Badmotorfinger sort en 1991, et là, évidemment, on rigole moins. 1991, c’est en même temps le début du grunge, et sa mort. En quelques mois, outre Badmotorfinger, sort Ten (Pearl Jam) et Nevermind (Nirvana), le grunge passe à la tv, Vedder se suspend aux échafaudages, Cobain devient le symbole d’une génération, Staley attend son heure et Weiland affute sa VHS. Pour Soundgarden, c’était le début de la seconde étape, celle de l’accessibilité. Les deux premiers albums étaient bien trop tordus pour pouvoir se vendre, et Badmotorfinger, probablement leur chef d’oeuvre, allait commencer à changer ça. Room A Thousand Years Wide montre le ton, un son moins brutal, plus mélogique, plus « écrit ». La voix de Cornell devient plus enragée, mais le groupe ne quitte pas la bizarrerie pour autant, avec un coda de trompette et saxo, qui fait que, comme souvent, le morceau se traîne en longueur.

Rusty Cage sera le premier hit du groupe, et a même connu les honneurs d’une reprise par Johnny Cash. Thayil n’en avait évidemment pas besoin, lui qui maîtrisait, à ce moment, la science du riff et du son parfait, aussi exprimé dans le sec Outshined et le flamboyant Slaves and Bulldozers. C’est lourd, mais totalement écoutable. C’est aussi fantastique. Malheureusement, Jesus Christ Pose est présent en version live, à son détriment. Pour différentes raisons, Soundgarden n’a jamais sonné aussi bien live qu’en studio, à l’exception possible de Matt Cameron. L’époque Badmotorfinger se termine avec le quasi hardcore Birth Ritual, présent sur la légendaire BO de Singles, et l' »inédit » passable Black Rain, qui clôture le second disque.

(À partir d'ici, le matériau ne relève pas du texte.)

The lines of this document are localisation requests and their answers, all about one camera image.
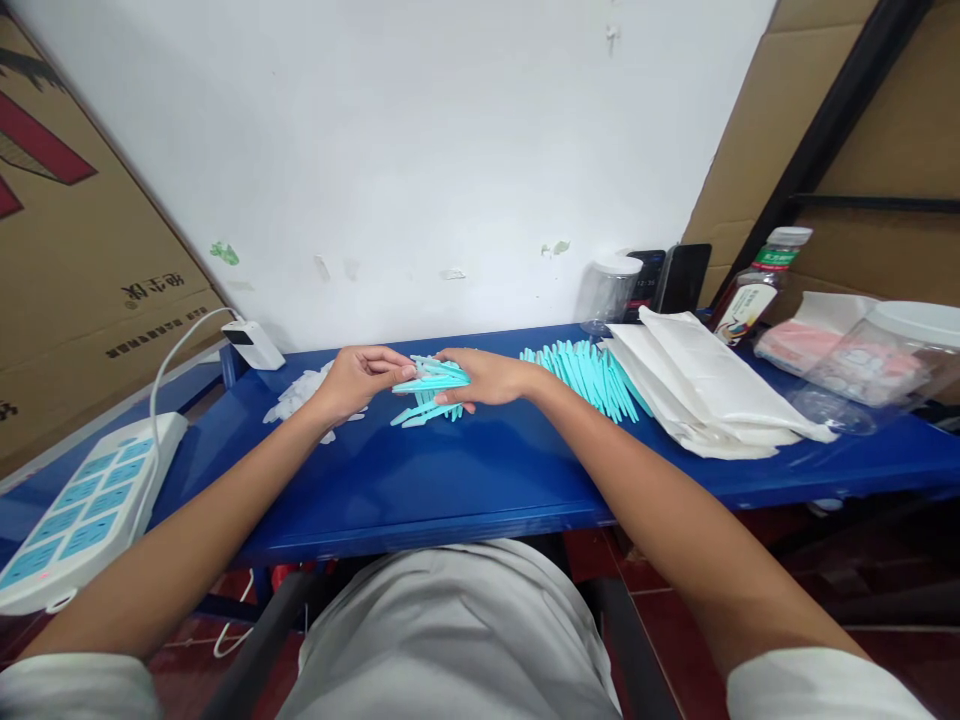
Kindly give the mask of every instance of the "blue outlet socket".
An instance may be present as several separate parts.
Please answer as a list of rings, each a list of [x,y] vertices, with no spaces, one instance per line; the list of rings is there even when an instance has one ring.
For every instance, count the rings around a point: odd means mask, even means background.
[[[108,490],[105,493],[100,493],[93,499],[93,502],[90,503],[90,508],[87,510],[87,514],[84,515],[84,520],[89,520],[92,517],[96,517],[100,513],[105,513],[107,510],[113,510],[115,507],[123,505],[123,501],[127,499],[127,495],[130,494],[130,489],[133,487],[133,483],[127,483],[126,485],[121,485],[115,490]]]
[[[48,517],[33,533],[33,537],[30,538],[30,542],[27,543],[27,547],[36,545],[38,542],[52,538],[54,535],[59,535],[64,530],[67,530],[77,521],[82,510],[83,507],[75,507]]]
[[[103,472],[108,467],[110,467],[110,463],[113,462],[113,459],[116,456],[117,456],[116,453],[110,453],[109,455],[98,457],[96,460],[91,460],[82,468],[80,468],[80,472],[77,473],[77,476],[74,478],[74,481],[83,480],[84,478],[88,478],[91,475],[96,475],[98,472]]]
[[[95,478],[90,480],[84,480],[82,483],[77,483],[67,487],[67,491],[60,496],[60,499],[57,501],[57,504],[54,506],[54,510],[62,510],[68,505],[73,505],[78,503],[81,500],[86,500],[88,497],[93,495],[94,491],[97,489],[97,485],[100,484],[100,478],[102,475],[97,475]]]
[[[126,462],[127,460],[133,460],[135,457],[140,457],[151,447],[153,447],[153,438],[148,438],[147,440],[139,442],[136,445],[131,445],[123,451],[123,455],[120,456],[120,459],[117,460],[117,462]]]
[[[110,533],[110,528],[113,527],[113,521],[116,519],[117,513],[113,513],[99,520],[94,520],[92,523],[81,525],[71,536],[70,542],[67,543],[67,546],[63,549],[63,554],[60,555],[60,559],[65,560],[103,540]]]
[[[53,554],[57,551],[61,542],[63,542],[63,538],[56,538],[18,557],[0,578],[0,590],[43,570],[50,564],[50,560],[53,559]]]
[[[143,467],[143,461],[145,459],[146,458],[140,458],[139,460],[134,460],[132,463],[114,468],[113,472],[107,475],[107,482],[103,484],[103,489],[106,490],[108,487],[119,485],[122,482],[127,482],[127,480],[133,480],[140,474],[140,468]]]

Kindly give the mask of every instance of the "smartphone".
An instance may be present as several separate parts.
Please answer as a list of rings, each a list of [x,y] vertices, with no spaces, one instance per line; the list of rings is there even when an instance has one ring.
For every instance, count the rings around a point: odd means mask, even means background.
[[[627,253],[627,257],[643,260],[643,268],[637,276],[637,284],[633,287],[633,296],[627,302],[627,312],[623,316],[625,323],[638,323],[637,309],[650,307],[657,293],[657,283],[660,281],[660,271],[663,270],[663,261],[667,253],[663,250],[636,250]]]
[[[650,309],[660,314],[696,310],[712,250],[710,243],[670,248]]]

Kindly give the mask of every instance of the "white sleeve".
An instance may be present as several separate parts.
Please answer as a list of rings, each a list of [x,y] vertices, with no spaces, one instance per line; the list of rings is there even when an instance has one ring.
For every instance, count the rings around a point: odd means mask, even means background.
[[[879,665],[829,648],[775,650],[735,668],[727,710],[732,720],[933,720]]]
[[[159,720],[162,716],[149,671],[126,655],[39,655],[0,673],[3,720]]]

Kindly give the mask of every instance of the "bottle label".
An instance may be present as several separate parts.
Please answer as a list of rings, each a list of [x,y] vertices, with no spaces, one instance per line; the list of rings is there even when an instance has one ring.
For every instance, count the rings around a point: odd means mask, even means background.
[[[750,331],[760,313],[767,309],[776,296],[776,288],[762,283],[739,288],[713,334],[733,347]]]
[[[767,250],[764,248],[750,266],[758,270],[782,272],[790,266],[799,252],[800,248],[796,250]]]

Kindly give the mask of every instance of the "chair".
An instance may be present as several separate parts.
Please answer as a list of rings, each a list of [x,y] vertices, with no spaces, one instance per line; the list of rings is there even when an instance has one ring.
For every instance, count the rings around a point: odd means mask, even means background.
[[[240,648],[221,681],[203,720],[249,718],[270,677],[287,636],[303,627],[304,607],[316,618],[345,584],[335,575],[295,572],[287,576]],[[577,585],[616,658],[626,686],[624,717],[680,720],[673,694],[660,670],[636,607],[619,578],[598,578]]]

On peut donc passer à l’explosion commerciale. MTV, à l’époque, était le media de base pour vendre du disque, il fallait donc faire de beaux clips. Voici donc Black Hole Sun, qu’on ne présente plus. En plein dans la période obsessionnelle Beatles de Cornell, BHS est un morceau passable mais qui décroche la lune à ses auteurs, et leur plus gros hit, leur « belle » chanson. Les autres extraits de Superunknown sont moins soft, mais aussi moins aventureux que ce qui précède, tout en restant tout à fait appréciables, surtout My Wave et Spoonman. On peut quand même se demander pourquoi Let Me Drown a été omis de la compile, mais il faut toujours faire des choix. Comme celui d’avoir pris l’inférieure version vidéo de Fell On Black Days.

Et puis, la merde a atteint le ventilateur. On pouvait déjà le pressentir : le talent de Soundgarden, ce qui les rendait unique (en gros, un guitariste qui faisait passer Tony Iommi pour un jazzman et un chanteur qui pouvait surpavarotter Pavarotti), se diluait petit à petit. Et alors que leurs contemporains connaissaient des fortunes diverses, Soundgarden s’est mis dans le soft rock chiant, avec un chanteur plus proche de Céline Dion que de Robert Plant. Down on the Upside est un chant du cygne indigne de la légende du groupe, et Telephantasm aggrave encore le cas, en choisissant des versions live boîteuses, dont un Pretty Noose carrément horrible. La séparation du groupe était aussi logique qu’inévitable.

Telephantasm donne une impression mitigée, limite désagréable. Oh, les morceaux sont bons (surtout le premier disque), mais les deux gros défauts de la compile (surreprésentation de la seconde période, présence de versions live foireuses) pourraient faire croire que Soundgarden était le groupe surestimé du Big Four de Seattle. Pendant ce temps, Alice in Chains nous a fait le coup du phénix, Pearl Jam vieillit avec grâce et Nevermind n’a pas pris une ride.